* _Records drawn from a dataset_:
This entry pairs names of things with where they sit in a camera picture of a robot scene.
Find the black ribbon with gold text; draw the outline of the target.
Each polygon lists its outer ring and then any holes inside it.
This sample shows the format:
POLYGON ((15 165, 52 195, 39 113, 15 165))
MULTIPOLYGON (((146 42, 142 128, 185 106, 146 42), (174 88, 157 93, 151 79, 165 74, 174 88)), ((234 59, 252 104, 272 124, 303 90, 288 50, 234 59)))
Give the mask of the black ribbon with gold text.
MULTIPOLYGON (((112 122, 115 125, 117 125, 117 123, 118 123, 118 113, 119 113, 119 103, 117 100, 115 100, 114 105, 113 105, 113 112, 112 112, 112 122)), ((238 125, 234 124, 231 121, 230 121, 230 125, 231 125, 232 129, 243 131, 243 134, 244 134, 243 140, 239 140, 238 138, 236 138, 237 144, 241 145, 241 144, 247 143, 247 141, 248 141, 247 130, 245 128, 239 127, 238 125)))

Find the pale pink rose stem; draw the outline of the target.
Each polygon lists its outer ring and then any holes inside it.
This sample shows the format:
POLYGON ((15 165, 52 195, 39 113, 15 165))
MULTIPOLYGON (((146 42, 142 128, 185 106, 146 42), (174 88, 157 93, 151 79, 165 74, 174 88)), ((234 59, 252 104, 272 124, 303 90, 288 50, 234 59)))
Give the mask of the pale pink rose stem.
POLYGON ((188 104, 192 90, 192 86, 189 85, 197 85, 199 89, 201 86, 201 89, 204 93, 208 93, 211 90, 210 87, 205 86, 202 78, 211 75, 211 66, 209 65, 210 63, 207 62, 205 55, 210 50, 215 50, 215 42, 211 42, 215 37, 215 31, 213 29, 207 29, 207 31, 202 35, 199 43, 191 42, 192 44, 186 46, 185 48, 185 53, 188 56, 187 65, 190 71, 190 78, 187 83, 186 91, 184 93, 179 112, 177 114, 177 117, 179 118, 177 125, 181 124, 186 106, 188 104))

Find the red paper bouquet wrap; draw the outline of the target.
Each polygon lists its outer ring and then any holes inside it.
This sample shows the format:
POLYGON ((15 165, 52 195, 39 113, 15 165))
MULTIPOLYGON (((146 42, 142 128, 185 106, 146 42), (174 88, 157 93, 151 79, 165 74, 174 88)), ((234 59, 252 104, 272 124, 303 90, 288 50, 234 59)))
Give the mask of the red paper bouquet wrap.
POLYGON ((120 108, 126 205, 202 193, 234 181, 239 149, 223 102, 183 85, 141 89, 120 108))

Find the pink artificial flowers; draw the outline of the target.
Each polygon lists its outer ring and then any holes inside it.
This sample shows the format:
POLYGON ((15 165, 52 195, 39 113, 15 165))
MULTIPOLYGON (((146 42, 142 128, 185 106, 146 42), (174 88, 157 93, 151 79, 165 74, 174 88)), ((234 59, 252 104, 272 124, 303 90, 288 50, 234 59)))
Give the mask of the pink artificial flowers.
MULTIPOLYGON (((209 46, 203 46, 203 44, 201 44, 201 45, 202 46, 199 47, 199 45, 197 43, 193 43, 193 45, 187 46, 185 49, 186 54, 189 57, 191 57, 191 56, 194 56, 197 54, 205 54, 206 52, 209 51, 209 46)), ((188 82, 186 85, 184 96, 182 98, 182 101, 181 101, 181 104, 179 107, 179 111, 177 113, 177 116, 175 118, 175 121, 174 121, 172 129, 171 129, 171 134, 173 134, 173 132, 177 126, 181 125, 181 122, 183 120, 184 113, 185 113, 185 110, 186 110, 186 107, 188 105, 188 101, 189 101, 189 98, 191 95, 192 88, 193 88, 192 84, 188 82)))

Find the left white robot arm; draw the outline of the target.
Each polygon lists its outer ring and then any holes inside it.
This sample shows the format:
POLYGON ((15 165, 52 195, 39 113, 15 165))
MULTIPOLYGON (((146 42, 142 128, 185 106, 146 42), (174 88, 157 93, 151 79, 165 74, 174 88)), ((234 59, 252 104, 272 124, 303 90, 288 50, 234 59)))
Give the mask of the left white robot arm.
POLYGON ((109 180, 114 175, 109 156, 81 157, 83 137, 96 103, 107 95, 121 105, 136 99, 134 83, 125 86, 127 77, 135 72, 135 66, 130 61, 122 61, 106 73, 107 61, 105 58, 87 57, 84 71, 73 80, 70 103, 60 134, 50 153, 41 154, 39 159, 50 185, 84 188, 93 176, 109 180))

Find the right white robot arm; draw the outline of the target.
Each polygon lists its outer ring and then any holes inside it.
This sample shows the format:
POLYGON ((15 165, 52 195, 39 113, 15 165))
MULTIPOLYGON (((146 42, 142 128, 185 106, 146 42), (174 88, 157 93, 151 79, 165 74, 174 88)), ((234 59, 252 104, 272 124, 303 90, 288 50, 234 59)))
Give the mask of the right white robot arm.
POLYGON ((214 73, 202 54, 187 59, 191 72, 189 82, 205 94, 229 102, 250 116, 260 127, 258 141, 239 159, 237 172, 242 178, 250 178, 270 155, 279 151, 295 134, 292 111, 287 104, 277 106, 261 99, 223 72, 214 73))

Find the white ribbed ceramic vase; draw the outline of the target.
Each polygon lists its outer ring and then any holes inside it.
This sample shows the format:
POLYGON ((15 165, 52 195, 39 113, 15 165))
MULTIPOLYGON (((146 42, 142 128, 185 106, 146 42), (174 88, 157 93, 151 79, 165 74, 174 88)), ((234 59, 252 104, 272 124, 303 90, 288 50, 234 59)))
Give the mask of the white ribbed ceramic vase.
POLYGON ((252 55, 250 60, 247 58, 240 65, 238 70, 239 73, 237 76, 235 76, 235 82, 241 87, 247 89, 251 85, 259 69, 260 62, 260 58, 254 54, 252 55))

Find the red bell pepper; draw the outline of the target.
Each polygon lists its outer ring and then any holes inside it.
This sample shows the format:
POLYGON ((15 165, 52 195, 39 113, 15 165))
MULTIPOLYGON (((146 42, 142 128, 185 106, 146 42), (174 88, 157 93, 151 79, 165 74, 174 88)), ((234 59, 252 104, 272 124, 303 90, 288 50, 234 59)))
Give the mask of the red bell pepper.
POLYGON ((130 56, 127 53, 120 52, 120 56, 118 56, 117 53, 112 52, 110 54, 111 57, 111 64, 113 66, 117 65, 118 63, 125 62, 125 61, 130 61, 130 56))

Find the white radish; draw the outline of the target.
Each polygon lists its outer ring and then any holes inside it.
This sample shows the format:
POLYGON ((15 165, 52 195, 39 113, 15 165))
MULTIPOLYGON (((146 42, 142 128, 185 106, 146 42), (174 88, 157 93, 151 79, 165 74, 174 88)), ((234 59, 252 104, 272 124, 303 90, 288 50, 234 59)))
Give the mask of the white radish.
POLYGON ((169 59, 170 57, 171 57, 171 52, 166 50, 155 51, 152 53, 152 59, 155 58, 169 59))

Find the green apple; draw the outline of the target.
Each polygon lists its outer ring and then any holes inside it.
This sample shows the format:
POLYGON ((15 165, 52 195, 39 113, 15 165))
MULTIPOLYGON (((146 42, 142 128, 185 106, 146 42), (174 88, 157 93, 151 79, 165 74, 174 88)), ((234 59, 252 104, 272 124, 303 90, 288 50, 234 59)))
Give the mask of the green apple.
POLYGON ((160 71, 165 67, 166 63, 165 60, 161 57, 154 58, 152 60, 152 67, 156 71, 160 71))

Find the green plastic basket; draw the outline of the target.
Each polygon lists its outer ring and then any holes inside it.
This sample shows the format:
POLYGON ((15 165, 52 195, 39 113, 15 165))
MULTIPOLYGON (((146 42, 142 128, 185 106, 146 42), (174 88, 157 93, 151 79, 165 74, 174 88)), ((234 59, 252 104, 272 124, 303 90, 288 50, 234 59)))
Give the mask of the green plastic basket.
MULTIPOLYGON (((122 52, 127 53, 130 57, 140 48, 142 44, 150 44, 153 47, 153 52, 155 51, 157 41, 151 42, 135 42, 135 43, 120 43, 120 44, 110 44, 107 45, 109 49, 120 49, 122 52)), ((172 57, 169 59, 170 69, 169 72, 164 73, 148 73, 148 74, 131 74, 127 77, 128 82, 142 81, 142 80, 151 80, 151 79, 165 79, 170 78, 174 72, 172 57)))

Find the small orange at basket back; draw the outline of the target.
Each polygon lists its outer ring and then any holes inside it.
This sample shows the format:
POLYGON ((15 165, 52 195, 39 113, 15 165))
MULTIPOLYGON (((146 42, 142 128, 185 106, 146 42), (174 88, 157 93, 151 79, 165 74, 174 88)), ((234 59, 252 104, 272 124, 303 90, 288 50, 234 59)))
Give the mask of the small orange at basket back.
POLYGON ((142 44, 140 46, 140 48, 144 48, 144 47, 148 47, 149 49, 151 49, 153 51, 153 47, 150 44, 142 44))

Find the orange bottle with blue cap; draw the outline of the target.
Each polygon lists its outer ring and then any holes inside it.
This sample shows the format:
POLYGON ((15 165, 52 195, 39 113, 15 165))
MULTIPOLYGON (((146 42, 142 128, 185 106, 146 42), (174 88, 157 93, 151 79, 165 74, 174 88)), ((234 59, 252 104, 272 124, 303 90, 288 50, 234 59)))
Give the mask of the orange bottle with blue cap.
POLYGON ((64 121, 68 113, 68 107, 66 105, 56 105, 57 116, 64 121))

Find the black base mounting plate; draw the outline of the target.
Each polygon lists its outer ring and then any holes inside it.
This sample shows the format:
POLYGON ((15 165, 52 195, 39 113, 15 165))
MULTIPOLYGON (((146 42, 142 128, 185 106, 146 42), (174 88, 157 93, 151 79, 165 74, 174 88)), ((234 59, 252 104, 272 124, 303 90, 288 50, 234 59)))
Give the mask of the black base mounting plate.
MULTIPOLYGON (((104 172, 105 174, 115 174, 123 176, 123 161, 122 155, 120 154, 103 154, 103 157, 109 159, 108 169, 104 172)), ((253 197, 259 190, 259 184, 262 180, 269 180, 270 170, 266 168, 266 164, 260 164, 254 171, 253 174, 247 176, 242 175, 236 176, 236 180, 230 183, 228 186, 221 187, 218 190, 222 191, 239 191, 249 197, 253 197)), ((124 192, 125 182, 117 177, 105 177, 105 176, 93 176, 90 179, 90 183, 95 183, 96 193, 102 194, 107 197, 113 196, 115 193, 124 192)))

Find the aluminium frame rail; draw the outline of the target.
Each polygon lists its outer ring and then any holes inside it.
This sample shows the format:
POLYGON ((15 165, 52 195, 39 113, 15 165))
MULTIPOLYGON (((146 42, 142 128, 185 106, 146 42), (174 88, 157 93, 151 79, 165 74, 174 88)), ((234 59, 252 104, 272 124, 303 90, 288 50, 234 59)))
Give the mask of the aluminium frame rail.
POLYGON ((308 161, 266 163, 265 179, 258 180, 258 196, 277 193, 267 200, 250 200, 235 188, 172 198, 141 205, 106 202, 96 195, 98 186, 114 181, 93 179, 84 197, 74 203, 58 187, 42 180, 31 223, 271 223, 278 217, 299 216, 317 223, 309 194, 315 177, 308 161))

* _WHAT THE TASK ASKS_: Return the line that contains "Give the mask of the orange", along with every line after it in the data above, exactly and with nothing else.

* _COMPLETED TASK_:
Give the mask of the orange bottle with blue cap.
POLYGON ((64 121, 68 113, 68 107, 66 105, 56 105, 57 116, 64 121))

Find the black base mounting plate; draw the outline of the target.
Each polygon lists its outer ring and then any holes inside it.
This sample shows the format:
POLYGON ((15 165, 52 195, 39 113, 15 165))
MULTIPOLYGON (((146 42, 142 128, 185 106, 146 42), (174 88, 157 93, 151 79, 165 74, 174 88)), ((234 59, 252 104, 272 124, 303 90, 288 50, 234 59)))
Give the mask of the black base mounting plate.
MULTIPOLYGON (((104 172, 105 174, 115 174, 123 176, 123 161, 122 155, 120 154, 103 154, 103 157, 109 159, 108 169, 104 172)), ((253 197, 259 190, 259 184, 262 180, 269 180, 270 170, 266 168, 266 164, 260 164, 254 171, 253 174, 247 176, 242 175, 236 176, 236 180, 230 183, 228 186, 221 187, 218 190, 222 191, 239 191, 249 197, 253 197)), ((124 192, 125 182, 117 177, 105 177, 105 176, 93 176, 90 179, 90 183, 95 183, 96 193, 102 194, 107 197, 113 196, 115 193, 124 192)))

Find the aluminium frame rail; draw the outline of the target.
Each polygon lists its outer ring and then any holes inside it.
This sample shows the format:
POLYGON ((15 165, 52 195, 39 113, 15 165))
MULTIPOLYGON (((146 42, 142 128, 185 106, 146 42), (174 88, 157 93, 151 79, 165 74, 174 88)), ((234 59, 252 104, 272 124, 303 90, 288 50, 234 59)))
Give the mask of the aluminium frame rail.
POLYGON ((308 161, 266 163, 265 179, 258 180, 258 196, 277 193, 267 200, 250 200, 235 188, 172 198, 141 205, 106 202, 96 195, 98 186, 114 181, 93 179, 84 197, 74 203, 58 187, 42 180, 31 223, 271 223, 278 217, 299 216, 317 223, 309 194, 315 177, 308 161))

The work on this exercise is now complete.